§ What this task involves: Where the word "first" appears in a line below, copy the whole line.

*** Records for processing Section Begins ***

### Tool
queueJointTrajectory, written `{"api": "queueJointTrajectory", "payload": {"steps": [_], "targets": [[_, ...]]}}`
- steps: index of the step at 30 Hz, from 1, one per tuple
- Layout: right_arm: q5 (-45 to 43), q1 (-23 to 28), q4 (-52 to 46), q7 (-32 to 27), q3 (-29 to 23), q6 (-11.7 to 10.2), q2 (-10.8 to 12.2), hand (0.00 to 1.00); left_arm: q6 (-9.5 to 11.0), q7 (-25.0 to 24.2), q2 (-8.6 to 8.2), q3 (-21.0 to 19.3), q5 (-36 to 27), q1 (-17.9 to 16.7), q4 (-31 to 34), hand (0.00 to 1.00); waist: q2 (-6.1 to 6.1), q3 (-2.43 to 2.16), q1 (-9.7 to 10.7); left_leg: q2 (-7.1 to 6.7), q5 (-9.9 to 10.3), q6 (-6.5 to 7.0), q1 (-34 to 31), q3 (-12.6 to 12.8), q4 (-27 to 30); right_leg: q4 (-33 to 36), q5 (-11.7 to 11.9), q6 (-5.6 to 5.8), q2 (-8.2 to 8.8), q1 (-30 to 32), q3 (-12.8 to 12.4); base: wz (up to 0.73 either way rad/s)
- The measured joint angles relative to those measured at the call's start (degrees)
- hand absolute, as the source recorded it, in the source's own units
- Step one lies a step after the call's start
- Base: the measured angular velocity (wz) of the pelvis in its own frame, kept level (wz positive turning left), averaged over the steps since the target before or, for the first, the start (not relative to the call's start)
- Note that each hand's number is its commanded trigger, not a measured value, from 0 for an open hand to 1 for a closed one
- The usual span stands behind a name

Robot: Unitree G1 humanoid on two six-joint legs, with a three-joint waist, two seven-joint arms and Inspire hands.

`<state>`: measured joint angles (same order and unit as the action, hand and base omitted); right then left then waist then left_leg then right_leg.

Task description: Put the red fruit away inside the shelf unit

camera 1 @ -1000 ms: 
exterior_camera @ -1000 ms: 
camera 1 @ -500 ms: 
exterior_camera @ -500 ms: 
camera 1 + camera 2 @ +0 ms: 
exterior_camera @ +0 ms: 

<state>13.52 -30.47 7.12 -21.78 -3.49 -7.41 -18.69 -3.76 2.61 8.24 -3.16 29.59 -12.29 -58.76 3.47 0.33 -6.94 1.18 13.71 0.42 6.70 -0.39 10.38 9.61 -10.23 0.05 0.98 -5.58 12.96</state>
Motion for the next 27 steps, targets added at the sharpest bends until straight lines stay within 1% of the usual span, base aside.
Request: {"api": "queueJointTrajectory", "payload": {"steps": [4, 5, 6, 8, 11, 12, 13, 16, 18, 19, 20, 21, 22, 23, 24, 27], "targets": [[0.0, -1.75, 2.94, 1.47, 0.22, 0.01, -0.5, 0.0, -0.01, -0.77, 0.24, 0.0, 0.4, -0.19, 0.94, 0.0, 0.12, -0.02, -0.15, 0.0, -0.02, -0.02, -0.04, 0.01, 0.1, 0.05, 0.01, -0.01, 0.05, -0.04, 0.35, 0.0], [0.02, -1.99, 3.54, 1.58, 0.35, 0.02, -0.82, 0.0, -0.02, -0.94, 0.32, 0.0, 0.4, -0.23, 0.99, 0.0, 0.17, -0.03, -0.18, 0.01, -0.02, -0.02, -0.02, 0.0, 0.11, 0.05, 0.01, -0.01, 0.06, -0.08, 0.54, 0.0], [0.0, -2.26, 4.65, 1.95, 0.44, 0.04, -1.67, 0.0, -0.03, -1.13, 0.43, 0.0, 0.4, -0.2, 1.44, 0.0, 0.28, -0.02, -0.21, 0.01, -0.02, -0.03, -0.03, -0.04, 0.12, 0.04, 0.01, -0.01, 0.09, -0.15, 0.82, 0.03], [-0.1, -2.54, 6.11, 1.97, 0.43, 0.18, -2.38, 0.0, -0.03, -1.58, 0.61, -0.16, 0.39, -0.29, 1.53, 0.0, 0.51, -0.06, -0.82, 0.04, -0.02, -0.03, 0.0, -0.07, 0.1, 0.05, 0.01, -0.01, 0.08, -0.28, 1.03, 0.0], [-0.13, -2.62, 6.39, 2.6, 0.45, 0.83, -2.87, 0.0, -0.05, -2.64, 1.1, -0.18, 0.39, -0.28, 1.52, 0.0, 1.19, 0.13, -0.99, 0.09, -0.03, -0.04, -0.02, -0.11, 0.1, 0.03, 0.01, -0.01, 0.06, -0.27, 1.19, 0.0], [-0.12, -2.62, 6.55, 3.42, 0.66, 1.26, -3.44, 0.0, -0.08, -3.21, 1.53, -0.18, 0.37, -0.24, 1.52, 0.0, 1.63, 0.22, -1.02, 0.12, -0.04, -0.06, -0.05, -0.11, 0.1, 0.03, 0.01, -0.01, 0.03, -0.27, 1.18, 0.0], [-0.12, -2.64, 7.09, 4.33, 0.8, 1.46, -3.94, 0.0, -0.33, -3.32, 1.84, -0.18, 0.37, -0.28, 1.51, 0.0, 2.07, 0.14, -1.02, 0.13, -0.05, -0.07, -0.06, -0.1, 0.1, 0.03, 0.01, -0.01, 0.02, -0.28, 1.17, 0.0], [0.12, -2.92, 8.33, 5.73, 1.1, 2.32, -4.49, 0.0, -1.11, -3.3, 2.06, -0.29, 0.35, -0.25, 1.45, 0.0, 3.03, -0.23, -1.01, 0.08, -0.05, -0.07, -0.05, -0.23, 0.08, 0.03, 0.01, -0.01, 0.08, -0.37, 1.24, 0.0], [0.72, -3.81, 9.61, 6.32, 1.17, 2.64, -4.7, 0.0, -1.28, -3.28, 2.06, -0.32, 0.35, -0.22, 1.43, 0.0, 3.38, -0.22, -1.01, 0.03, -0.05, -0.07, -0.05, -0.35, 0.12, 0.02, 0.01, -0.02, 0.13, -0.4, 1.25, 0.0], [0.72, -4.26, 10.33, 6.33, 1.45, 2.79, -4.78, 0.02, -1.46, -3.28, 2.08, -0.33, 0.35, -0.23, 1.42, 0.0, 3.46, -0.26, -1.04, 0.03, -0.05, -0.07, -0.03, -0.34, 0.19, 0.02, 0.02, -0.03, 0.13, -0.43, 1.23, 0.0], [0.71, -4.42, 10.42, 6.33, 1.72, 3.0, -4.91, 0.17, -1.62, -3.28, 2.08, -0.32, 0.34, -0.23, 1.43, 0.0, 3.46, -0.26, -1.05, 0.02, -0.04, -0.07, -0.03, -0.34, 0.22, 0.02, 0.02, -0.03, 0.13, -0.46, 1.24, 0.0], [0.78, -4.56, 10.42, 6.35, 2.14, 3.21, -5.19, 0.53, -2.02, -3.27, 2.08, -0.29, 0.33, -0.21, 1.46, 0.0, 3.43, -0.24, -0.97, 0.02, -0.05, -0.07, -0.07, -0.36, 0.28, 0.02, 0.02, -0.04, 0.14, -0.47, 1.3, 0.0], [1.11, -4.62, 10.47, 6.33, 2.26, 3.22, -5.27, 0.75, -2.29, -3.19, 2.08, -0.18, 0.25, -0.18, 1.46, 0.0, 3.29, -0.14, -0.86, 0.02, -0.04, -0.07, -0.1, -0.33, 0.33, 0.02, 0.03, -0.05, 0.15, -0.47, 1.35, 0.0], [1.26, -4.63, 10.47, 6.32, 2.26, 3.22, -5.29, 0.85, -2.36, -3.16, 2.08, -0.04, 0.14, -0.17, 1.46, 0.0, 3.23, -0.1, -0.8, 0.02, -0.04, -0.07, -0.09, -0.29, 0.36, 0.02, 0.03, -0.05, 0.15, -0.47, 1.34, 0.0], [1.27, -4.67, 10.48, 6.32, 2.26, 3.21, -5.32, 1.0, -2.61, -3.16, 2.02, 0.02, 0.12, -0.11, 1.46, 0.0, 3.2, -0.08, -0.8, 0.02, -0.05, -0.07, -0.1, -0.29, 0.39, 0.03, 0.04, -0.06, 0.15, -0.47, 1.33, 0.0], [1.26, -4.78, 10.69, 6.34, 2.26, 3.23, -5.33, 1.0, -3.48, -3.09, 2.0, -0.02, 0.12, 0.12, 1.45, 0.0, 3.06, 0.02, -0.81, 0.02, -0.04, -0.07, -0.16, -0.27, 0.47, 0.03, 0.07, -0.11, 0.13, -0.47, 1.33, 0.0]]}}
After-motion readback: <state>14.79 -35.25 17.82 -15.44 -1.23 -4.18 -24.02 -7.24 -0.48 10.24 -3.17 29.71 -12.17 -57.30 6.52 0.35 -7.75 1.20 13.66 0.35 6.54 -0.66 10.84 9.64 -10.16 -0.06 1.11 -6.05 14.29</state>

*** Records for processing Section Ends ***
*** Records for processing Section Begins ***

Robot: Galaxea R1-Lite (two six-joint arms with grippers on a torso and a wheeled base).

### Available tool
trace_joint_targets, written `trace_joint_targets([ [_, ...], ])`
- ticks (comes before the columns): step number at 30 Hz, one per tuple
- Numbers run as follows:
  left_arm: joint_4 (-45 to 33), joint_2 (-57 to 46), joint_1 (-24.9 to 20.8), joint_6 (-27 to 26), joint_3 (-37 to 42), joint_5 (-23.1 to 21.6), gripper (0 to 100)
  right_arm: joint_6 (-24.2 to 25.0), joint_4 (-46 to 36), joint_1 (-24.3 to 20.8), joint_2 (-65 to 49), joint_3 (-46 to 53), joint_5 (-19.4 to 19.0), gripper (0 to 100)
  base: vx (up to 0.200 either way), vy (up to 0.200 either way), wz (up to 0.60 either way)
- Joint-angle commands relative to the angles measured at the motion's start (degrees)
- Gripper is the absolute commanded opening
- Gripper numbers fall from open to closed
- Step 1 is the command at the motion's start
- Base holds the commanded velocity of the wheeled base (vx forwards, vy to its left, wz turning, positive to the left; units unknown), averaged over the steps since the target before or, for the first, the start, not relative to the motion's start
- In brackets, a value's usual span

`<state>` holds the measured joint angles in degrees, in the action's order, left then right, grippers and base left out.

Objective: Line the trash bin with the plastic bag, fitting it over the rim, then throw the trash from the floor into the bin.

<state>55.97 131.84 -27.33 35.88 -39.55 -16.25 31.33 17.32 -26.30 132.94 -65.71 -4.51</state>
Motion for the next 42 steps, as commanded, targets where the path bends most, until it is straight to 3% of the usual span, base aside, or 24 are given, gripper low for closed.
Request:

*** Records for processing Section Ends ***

§ Result for this exercise:
- Base: the measured angular velocity (wz) of the pelvis in its own frame, kept level (wz positive turning left), averaged over the steps since the target before or, for the first, the start (not relative to the call's start)
- Base holds the commanded velocity of the wheeled base (vx forwards, vy to its left, wz turning, positive to the left; units unknown), averaged over the steps since the target before or, for the first, the start, not relative to the motion's start

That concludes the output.